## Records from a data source
•••

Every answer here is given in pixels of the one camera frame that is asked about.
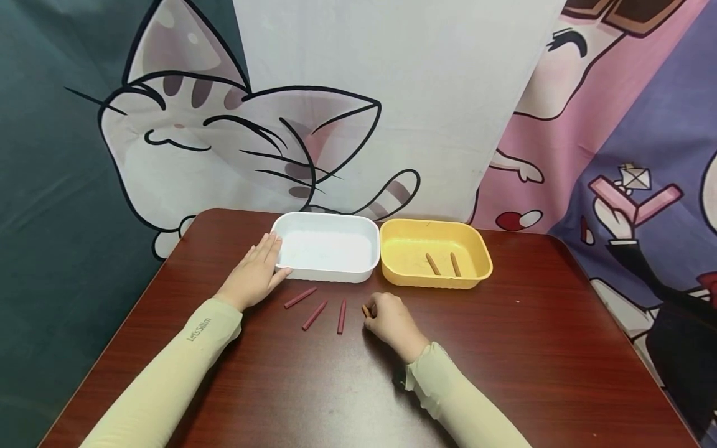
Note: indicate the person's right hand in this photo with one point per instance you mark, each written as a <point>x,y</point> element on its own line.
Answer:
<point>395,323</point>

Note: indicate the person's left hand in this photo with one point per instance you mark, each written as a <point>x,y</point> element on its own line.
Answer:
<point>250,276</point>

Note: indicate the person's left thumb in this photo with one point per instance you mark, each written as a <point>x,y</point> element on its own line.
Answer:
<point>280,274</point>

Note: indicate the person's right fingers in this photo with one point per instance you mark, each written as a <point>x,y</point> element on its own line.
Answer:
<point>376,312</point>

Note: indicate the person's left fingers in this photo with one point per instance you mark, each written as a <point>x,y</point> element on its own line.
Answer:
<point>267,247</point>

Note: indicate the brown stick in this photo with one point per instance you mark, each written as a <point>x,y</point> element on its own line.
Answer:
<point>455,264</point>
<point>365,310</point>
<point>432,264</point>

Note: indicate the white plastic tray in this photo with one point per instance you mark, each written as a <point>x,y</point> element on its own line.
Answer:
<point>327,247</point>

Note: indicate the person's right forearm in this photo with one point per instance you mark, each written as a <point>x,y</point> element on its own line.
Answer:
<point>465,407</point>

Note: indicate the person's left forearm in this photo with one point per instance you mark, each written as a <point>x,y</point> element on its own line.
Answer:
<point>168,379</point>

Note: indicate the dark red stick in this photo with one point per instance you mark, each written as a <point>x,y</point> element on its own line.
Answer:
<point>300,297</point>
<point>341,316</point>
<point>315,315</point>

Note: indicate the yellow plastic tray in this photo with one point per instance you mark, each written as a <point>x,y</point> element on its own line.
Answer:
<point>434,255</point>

•••

## Your objective
Look through the data above and return each line where the string "right" occurs.

## Exercise output
Note: indicate the person's right hand in this photo with one point per instance you mark, each written as a <point>x,y</point> element on its own line.
Note: indicate the person's right fingers in this photo with one point per instance you mark, each written as a <point>x,y</point> element on its own line.
Note: indicate the person's right forearm in this photo with one point per instance you mark, each written as a <point>x,y</point> element on its own line.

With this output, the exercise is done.